# Work item:
From the line with "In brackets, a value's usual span" to the final line of the data below, please write out every line exactly, with no pictures.

# Data provided:
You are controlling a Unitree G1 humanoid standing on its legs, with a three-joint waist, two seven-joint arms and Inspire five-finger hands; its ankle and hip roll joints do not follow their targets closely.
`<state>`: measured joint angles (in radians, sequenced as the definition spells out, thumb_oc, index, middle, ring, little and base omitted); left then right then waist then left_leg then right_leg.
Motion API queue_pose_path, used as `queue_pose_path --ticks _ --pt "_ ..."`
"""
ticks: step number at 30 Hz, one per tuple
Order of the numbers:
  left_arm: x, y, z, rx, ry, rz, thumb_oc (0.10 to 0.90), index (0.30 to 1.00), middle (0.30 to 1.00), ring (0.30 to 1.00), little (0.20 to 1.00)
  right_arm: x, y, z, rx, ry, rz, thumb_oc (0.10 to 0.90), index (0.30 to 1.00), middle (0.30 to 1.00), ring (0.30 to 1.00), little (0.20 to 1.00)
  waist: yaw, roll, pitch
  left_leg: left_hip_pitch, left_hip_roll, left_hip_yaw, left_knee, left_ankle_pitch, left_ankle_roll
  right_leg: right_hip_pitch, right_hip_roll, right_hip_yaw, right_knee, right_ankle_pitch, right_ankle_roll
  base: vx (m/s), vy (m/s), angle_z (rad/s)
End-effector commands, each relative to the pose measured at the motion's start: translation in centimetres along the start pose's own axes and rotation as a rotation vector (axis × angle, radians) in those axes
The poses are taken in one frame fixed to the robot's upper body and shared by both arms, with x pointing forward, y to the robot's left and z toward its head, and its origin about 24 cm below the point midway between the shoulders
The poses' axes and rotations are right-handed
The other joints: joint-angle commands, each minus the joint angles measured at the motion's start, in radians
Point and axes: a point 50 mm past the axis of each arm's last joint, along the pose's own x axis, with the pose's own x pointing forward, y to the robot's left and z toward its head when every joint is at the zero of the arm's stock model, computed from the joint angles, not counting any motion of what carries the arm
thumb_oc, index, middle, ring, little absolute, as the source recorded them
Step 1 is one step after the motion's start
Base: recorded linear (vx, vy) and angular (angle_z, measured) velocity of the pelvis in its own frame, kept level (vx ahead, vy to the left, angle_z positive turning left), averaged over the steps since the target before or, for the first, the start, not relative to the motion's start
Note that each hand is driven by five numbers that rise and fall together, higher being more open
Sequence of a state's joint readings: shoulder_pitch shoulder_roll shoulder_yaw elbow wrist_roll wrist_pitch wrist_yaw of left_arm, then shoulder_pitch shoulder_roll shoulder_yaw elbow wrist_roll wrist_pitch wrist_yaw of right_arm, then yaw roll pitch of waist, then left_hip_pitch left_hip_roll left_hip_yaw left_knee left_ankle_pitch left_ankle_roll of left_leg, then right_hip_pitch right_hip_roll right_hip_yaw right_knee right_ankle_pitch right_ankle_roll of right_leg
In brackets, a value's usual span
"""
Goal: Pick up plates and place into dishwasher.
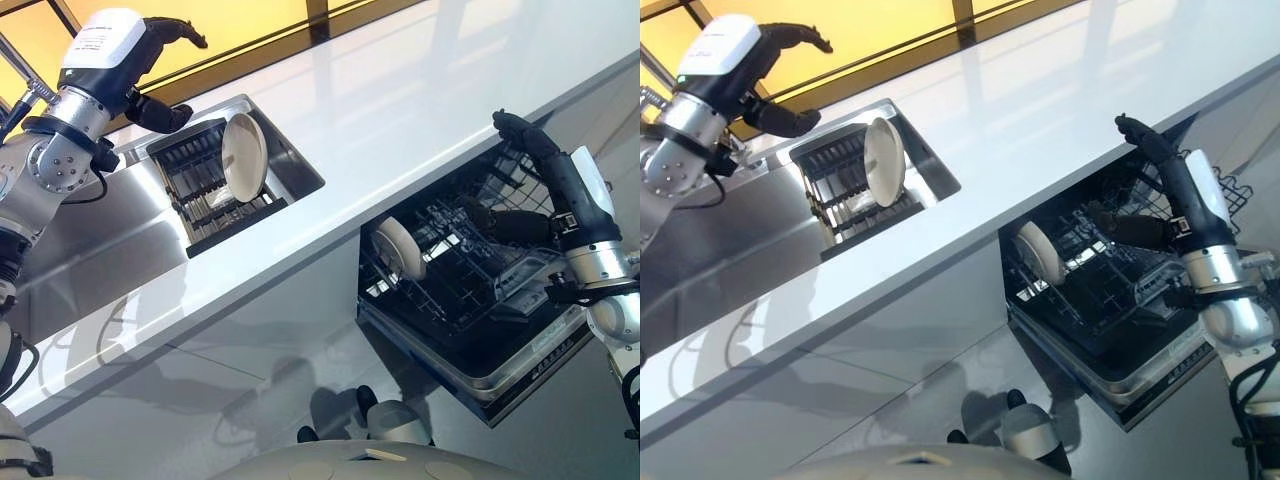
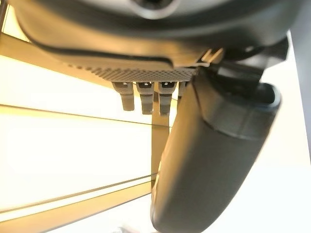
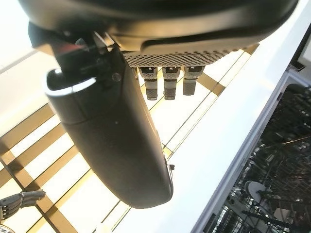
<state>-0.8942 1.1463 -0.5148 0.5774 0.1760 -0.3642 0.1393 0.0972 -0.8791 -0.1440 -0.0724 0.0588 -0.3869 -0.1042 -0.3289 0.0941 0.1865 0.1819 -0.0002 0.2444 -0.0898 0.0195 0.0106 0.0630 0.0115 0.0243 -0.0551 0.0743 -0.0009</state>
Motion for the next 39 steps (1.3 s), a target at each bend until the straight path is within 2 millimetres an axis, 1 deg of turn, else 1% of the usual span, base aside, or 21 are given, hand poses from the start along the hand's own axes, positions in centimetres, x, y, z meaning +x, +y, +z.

# Solution to the problem:
In brackets, a value's usual span
"""
Goal: Pick up plates and place into dishwasher.
<state>-0.8942 1.1463 -0.5148 0.5774 0.1760 -0.3642 0.1393 0.0972 -0.8791 -0.1440 -0.0724 0.0588 -0.3869 -0.1042 -0.3289 0.0941 0.1865 0.1819 -0.0002 0.2444 -0.0898 0.0195 0.0106 0.0630 0.0115 0.0243 -0.0551 0.0743 -0.0009</state>
Motion for the next 39 steps (1.3 s), a target at each bend until the straight path is within 2 millimetres an axis, 1 deg of turn, else 1% of the usual span, base aside, or 21 are given, hand poses from the start along the hand's own axes, positions in centimetres, x, y, z meaning +x, +y, +z.

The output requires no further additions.